Ринтын поставил точку и в изнеможении опустил занемевшую руку. Несколько минут он неподвижно сидел перед стопкой исписанных листков и чувствовал себя совершенно опустошенным.
Взяв себя в руки, Ринтын собрал листки, сложил в аккуратную стопку, хотел прочитать написанное и вдруг понял — это невозможно. По крайней мере в ближайшие дни немыслимо вернуться к написанному — ведь кто знает, что там получилось? Может быть, все это ничего не стоящий бред…
Ринтын спрятал стопку в самый нижний ящик тумбочки.
21
Такая пурга была редкостью для Ленинграда. Машины днем шли с зажженными фарами, прохожие кутались в шубы, в шерстяные шарфы и платки. Тарахтели снегоуборочные машины, дворники сгребали с тротуаров широкими фанерными лопатами снег. На Съездовскую линию Васильевского острова вышли курсанты Военно-политического училища. Они шеренгами стояли в метели и помогали ветру расшвыривать легкий снег. Курсанты пели военные песни, пурга рвала мелодию и слова и уносила их к Неве.
Но ни люди, ни машины ничего не могли поделать с пургой. На улицах росли сугробы, на крыши наметало высокие пушистые шапки.
После лекции Ринтын позвал Кайона:
— Пойдем в пургу!
Кайон с радостью согласился. На Дворцовом мосту ветер выл, как в скалах мыса Дежнева. На речном льду было нисколько не хуже, чем в Беринговом проливе. Летящий снег забивал дыхание, а ноги то и дело натыкались на обломки льда, торчащие из сугробов, как маленькие торосы.
Под опорами моста темнели промоины. Они курились паром, словно разводья в океане.
— Так и ждешь, что отсюда вынырнет нерпа, — сказал Ринтын.
— Говорят, в Ладожском озере есть нерпы, — отозвался Кайон.
— Поехать бы туда поохотиться.
— Взяли бы лыжи-снегоступы, винтовку…
— Убили бы нерпу и съели бы по холодному сырому глазу.
Порывы ветра сдували с полотна моста снег и кидали в черную крутящуюся воду.
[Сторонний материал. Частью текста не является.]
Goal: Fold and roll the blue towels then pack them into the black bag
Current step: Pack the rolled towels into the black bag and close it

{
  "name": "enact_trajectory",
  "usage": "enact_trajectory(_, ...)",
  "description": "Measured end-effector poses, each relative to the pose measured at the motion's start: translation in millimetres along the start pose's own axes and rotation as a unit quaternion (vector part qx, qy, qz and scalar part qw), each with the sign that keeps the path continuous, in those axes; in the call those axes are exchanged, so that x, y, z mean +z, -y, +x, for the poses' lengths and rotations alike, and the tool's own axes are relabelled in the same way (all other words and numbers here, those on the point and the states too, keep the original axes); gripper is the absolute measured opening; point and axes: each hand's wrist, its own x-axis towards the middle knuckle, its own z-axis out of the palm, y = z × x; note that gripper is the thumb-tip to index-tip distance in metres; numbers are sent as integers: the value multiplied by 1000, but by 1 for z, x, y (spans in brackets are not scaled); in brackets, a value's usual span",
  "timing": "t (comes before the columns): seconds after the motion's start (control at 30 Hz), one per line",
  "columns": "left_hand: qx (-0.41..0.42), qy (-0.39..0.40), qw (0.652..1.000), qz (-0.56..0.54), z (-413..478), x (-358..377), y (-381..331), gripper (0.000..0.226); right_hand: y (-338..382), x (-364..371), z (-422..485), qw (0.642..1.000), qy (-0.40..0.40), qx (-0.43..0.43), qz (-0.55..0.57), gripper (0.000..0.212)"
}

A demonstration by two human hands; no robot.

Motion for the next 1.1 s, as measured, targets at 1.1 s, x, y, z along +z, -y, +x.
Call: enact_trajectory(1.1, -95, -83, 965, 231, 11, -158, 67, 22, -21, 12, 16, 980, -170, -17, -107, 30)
Гранитная набережная сквозь летящую пелену казалась высокой, как каменные берега Ледовитого океана.
— Хорошо здесь, как дома! — крикнул Кайон.
— Что я тебе говорил! — сказал Ринтын. — Если бы зимой не убирали снег в городе, какое это было бы замечательное место! Бывало, дома после хорошей пурги пойдем в школу — не идем, а перекатываемся с сугроба на сугроб. Смех, крик! Так весело, как будто с хорошей погодой пришел неожиданный новый праздник.
— Ну, ты тут уж понес не то, — возразил Кайон. — Снег не убирать — занесет улицы, трамваям и машинам ходу не будет. Вот если бы в Ленинграде городским транспортом были не трамваи, троллейбусы и автобусы, а наши собачьи и оленьи упряжки, тогда был бы смысл сохранять снег на улицах.
— Да, это верно, — согласился Ринтын. Помолчал и добавил: — Просто не верится, что придет такое время и для нашей Чукотки, что снег будут убирать. Смешно!
— Сначала будет смешно, а потом привыкнем, — ответил Кайон. — Сам же рассказывал, как твой дядя насмехался над людьми, которые чистят зубы, и советовал в придачу мыть мылом язык и вешать его для просушки.